On ne peut parcourir les nombreuses et difficiles déductions de la Mécanique céleste et de la Physique mathématique, sans redouter, pour beaucoup de ces déductions, une condamnation à l’éternelle stérilité.

En effet, une déduction mathématique n’est pas utile au physicien tant qu’elle se borne à affirmer que telle proposition, rigoureusement vraie, a pour conséquence l’exactitude rigoureuse de telle autre proposition. Pour être utile au physicien, il lui faut encore prouver que la seconde proposition reste à peu près exacte lorsque la première est seulement à peu près vraie. Et cela ne suffit pas encore ; il lui faut délimiter l’amplitude de ces deux à peu près ; il lui faut fixer les bornes de l’erreur qui peut être commise sur le résultat, lorsque l’on connaît le degré de précision des méthodes qui ont servi à mesurer les données ; il lui faut définir le degré d’incertitude que l’on pourra accorder aux données, lorsqu’on voudra connaître le résultat avec une approximation déterminée.
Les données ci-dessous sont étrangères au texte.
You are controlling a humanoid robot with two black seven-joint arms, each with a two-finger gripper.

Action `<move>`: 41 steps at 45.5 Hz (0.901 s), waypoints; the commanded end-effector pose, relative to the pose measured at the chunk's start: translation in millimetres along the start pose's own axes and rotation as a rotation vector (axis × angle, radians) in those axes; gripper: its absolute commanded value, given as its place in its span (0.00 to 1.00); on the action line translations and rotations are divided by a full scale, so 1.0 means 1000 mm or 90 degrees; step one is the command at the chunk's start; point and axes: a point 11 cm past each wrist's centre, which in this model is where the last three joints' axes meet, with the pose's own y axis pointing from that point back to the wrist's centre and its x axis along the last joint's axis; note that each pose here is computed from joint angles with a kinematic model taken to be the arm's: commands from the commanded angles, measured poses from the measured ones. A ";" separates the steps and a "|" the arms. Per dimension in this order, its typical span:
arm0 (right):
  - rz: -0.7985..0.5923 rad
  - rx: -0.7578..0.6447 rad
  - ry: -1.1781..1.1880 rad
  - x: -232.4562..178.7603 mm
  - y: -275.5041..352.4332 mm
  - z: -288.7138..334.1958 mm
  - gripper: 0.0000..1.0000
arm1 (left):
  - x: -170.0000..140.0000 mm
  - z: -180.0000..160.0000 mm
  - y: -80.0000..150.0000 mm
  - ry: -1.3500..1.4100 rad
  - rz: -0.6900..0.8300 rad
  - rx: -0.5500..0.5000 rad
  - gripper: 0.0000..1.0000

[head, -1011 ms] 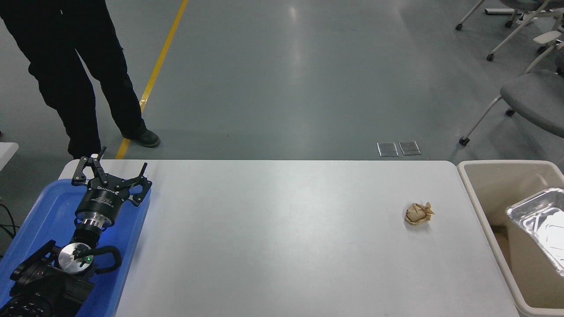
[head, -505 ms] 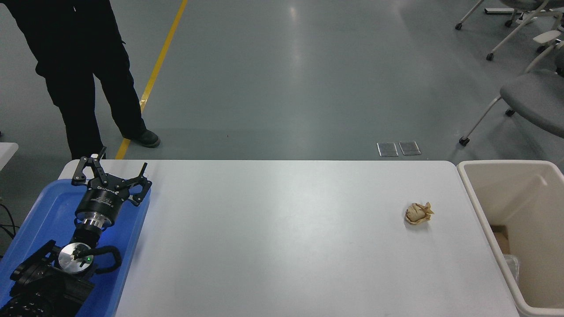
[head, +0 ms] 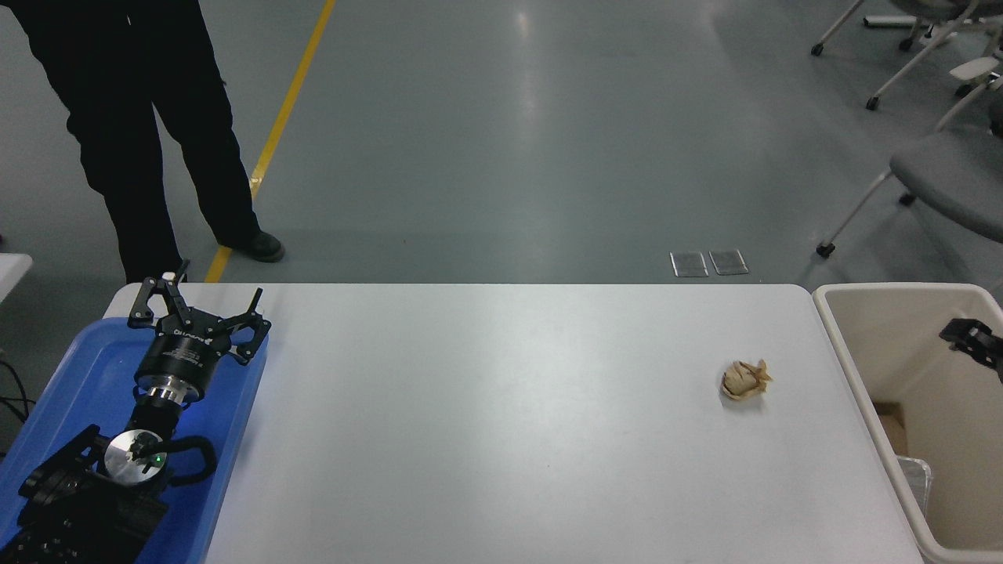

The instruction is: Pick up foil plate and place in dustbin

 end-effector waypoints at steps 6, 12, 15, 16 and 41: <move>-0.182 0.087 0.145 0.007 0.085 -0.092 1.00 | 0.000 0.000 0.000 0.000 0.000 0.000 0.99; -0.275 0.118 0.255 0.007 0.137 -0.144 1.00 | 0.000 0.000 0.000 0.000 0.000 0.000 0.99; -0.288 0.128 0.305 0.007 0.161 -0.167 1.00 | 0.000 0.000 0.000 0.000 0.000 0.000 0.99; -0.287 0.134 0.317 0.008 0.169 -0.174 1.00 | 0.000 0.000 0.000 0.000 0.000 0.000 0.99; -0.222 0.258 0.393 -0.001 0.275 -0.275 1.00 | 0.001 0.000 0.001 0.000 0.001 -0.001 0.99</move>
Telles sont les conditions rigoureuses que l’on est tenu d’imposer à la déduction mathématique si l’on veut que cette langue, d’une précision absolue, puisse traduire, sans le trahir, le langage du physicien ; car les termes de ce dernier langage sont et seront toujours vagues et imprécis, comme les perceptions qu’ils doivent exprimer. À ces conditions, mais à ces conditions seulement, on aura une représentation mathématique de l’à peu près.

Mais qu’on ne s’y trompe pas ; ces Mathématiques de l’à peu près ne sont pas une forme plus simple et plus grossière des Mathématiques ; elles en sont, au contraire, une forme plus complète, plus raffinée ; elles exigent la solution de problèmes parfois fort difficiles, parfois même transcendants aux méthodes dont dispose l’Algèbre actuelle.



  1. J. Hadamard : Loc. cit., p. 71.